The Sterling and Francine Clark Art Institute has set its Grand Re-opening for July 4, but since last week, director Michael Conforti and his team have been showing it off to the press, officials of other museums, donors and other powers-that-be. I was there last Friday afternoon, with much of the other press (but I did not stay for the evening festivities or for the Saturday events).
The project started with a master plan in 2001, and involved other openings and changes over the years — which I am not going to relate here. At the moment, the Clark is unveiling its new visitors center, special exhibition galleries, renovation of the original museum building and reinstallation of its permanent collection, a lot of landscaping and more. Tadao Ando was architect of the new building, which beautifully attaches to the original museum, where Annabelle Selldorf did the honors renovating the old museum. Some work, on the Manton Research Center, which used to hold the special exhibition galleries, remains to be completed. You can find out details on the architecture initiatives here.
Interestingly, most of the pictures I’ve seen are of this view, which is of the new Visitor Center across the new reflecting pool. The old museum is off to the right.
I’m going to give the Clark an A, but not an A-plus. Both Ando and Selldorf did marvelous jobs. The lower-level and ground floor galleries (now filled with “Cast for Eternity” (a show of Chinese bronzes) in the new building are wonderful, and flexible, and the public spaces — cafe, museum store, information areas are all beautiful, functional and mostly welcoming. One slight misfire: the “living room” area joining the old and the new has a cold feel to me — very gray in all aspects (see below) — but I am not sure how I’d warm it up.
Selldorf made the old building better, turning long corridors filled with art into a series of real, nicely-sized and proportioned galleries filled with art. More art is out, including some loans. Someone said the galleries look the same, only better, and that’s about right. I love that the first gallery visitors is is filled with paintings by Winslow Homer — they stare right at West Point, Prout’s Neck, which is hung in the center of the facing wall.

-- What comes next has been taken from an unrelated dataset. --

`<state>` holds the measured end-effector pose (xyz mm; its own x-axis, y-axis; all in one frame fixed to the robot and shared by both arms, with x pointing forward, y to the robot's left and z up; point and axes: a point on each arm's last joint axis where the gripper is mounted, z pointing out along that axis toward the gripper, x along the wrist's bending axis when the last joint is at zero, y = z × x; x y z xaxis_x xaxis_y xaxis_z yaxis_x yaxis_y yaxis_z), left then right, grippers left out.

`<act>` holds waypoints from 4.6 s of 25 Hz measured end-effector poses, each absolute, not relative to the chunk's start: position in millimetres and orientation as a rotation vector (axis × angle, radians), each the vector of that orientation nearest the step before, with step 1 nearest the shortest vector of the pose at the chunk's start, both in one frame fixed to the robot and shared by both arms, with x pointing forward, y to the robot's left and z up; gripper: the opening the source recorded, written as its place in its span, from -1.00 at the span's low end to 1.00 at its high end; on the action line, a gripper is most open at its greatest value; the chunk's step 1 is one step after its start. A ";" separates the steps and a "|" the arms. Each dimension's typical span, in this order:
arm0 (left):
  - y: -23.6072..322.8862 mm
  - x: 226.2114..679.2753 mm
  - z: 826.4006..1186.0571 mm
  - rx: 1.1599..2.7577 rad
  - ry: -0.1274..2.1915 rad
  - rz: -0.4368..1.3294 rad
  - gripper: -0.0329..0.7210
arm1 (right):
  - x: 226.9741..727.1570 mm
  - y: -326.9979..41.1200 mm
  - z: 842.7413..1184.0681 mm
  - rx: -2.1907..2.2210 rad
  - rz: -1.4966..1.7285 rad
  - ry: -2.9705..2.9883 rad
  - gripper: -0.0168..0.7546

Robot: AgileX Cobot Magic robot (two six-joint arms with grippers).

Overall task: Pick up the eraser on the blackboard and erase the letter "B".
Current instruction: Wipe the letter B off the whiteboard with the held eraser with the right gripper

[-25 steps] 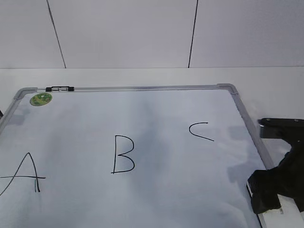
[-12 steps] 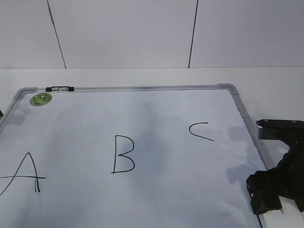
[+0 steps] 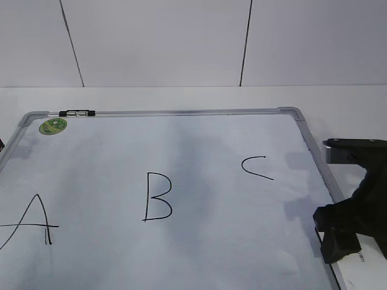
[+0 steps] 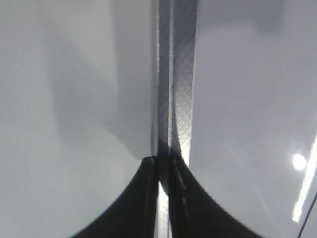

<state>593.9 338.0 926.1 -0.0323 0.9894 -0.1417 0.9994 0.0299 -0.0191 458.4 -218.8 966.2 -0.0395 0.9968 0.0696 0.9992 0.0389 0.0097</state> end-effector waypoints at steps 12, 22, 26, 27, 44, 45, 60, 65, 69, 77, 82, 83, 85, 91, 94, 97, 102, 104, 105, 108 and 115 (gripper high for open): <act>337.9 593.9 926.1 2.121 2.189 -0.173 -0.83 | 469.1 -209.1 988.2 -2.035 -0.169 -2.275 0.38; 337.8 593.4 926.1 2.123 2.190 -0.179 -0.83 | 515.1 -143.9 1043.2 -1.752 -0.254 -2.592 0.38; 337.7 593.3 926.1 2.122 2.191 -0.183 -0.83 | 529.6 -103.4 1034.9 -1.628 -0.196 -2.657 0.38; 337.7 593.3 926.1 2.122 2.191 -0.183 -0.83 | 534.3 -96.2 1033.0 -1.614 -0.195 -2.664 0.38; 337.4 592.9 926.3 2.121 2.192 -0.191 -0.83 | 578.7 12.7 968.7 -1.302 -0.192 -2.843 0.38; 337.3 593.0 926.3 2.120 2.192 -0.191 -0.83 | 573.9 19.5 966.4 -1.269 -0.189 -2.854 0.38; 337.2 593.0 926.1 2.119 2.192 -0.193 -0.83 | 560.4 40.9 940.3 -1.156 -0.079 -2.869 0.38; 337.2 593.0 926.1 2.119 2.192 -0.193 -0.83 | 562.4 39.3 940.6 -1.176 -0.077 -2.868 0.38; 337.2 593.0 926.1 2.119 2.192 -0.193 -0.83 | 565.6 36.0 940.3 -1.207 -0.066 -2.865 0.38; 337.2 593.0 926.1 2.119 2.192 -0.193 -0.83 | 598.9 3.0 941.0 -1.459 -0.108 -2.731 0.38; 337.2 593.0 926.2 2.118 2.192 -0.193 -0.83 | 629.6 -35.6 941.1 -1.628 -0.127 -2.648 0.38; 337.2 593.0 926.2 2.118 2.192 -0.193 -0.83 | 632.3 -39.5 941.0 -1.642 -0.122 -2.653 0.38; 336.9 593.1 926.2 2.114 2.193 -0.196 -0.83 | 633.9 -41.9 941.0 -1.651 -0.119 -2.654 0.38; 336.9 593.2 926.2 2.113 2.192 -0.194 -0.83 | 629.3 -33.0 942.3 -1.619 -0.111 -2.701 0.38; 336.9 593.2 926.2 2.113 2.192 -0.194 -0.83 | 625.5 -20.6 945.5 -1.561 -0.105 -2.771 0.38; 336.9 593.1 926.2 2.114 2.193 -0.196 -0.83 | 622.5 -2.6 945.7 -1.470 -0.111 -2.847 0.38; 336.9 593.1 926.2 2.114 2.193 -0.196 -0.83 | 609.1 37.8 941.7 -1.334 -0.213 -2.884 0.38; 336.9 593.1 926.2 2.114 2.193 -0.196 -0.83 | 600.0 50.1 943.1 -1.280 -0.249 -2.885 0.38; 336.9 593.1 926.2 2.114 2.193 -0.196 -0.83 | 595.8 55.2 943.0 -1.260 -0.258 -2.887 0.38; 336.9 593.1 926.2 2.114 2.193 -0.196 -0.83 | 586.0 66.6 942.3 -1.213 -0.271 -2.902 0.38; 336.9 593.1 926.2 2.114 2.193 -0.196 -0.83 | 585.8 67.8 941.8 -1.224 -0.266 -2.929 0.38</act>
<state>593.1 336.9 926.2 -0.0385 0.9875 -0.1530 0.9990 0.0343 -0.0300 585.8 67.8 941.8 -0.7037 0.7101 0.0237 0.7027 0.6908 0.1702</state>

In the last iteration, the first painting visitors saw in the permanent collection was John Singer Sargent’s Fumée d’ambre gris (Smoke of Ambergris), which is now in the Academic Gallery (at right).
Plus, the groupings, juxtapositions, revealing viewpoints and dialogues among the paintings make for an excellent hanging (e.g., see the photo below, which I have over-exposed to show how the Renoir nude and the Bougereau nude can be seen and compared from across the gallery).
So what’s wrong? While I was talking with Conforti — who is to be congratulated for his vision — he did say one thing that bothered me. That was, the Clark is now a community center, and if people want to come and use the grounds, eat at the cafe, play with the waterfall, shop in the store, etc., that was fine with him. Well, to me, that depends. People have always walked the grounds of the Clark, and that’s fine with me too. But if they are coming to the “museum,” they ought to see some art, no?
I proposed the addition of one outdoor sculpture, and Conforti conceded that they’d considered it — and may yet do it. So as not to distract from the emphasis on nature at the Clark, I suggested a Roxy Paine. Conforti was right to say that too many other museums have placed a Paine on their grounds. Rather, he considered a bronze tree by Giuseppi Penone, which would be fine by me. James Turrell is also going to visit, and may do a skyspace, and Janet Cardiff was there Friday to scout out a possible sound installation.
But there are plenty of other options. I just want visitors who don’t go into the galleries to know that they are at a museum. Always, the art comes first, then the other things.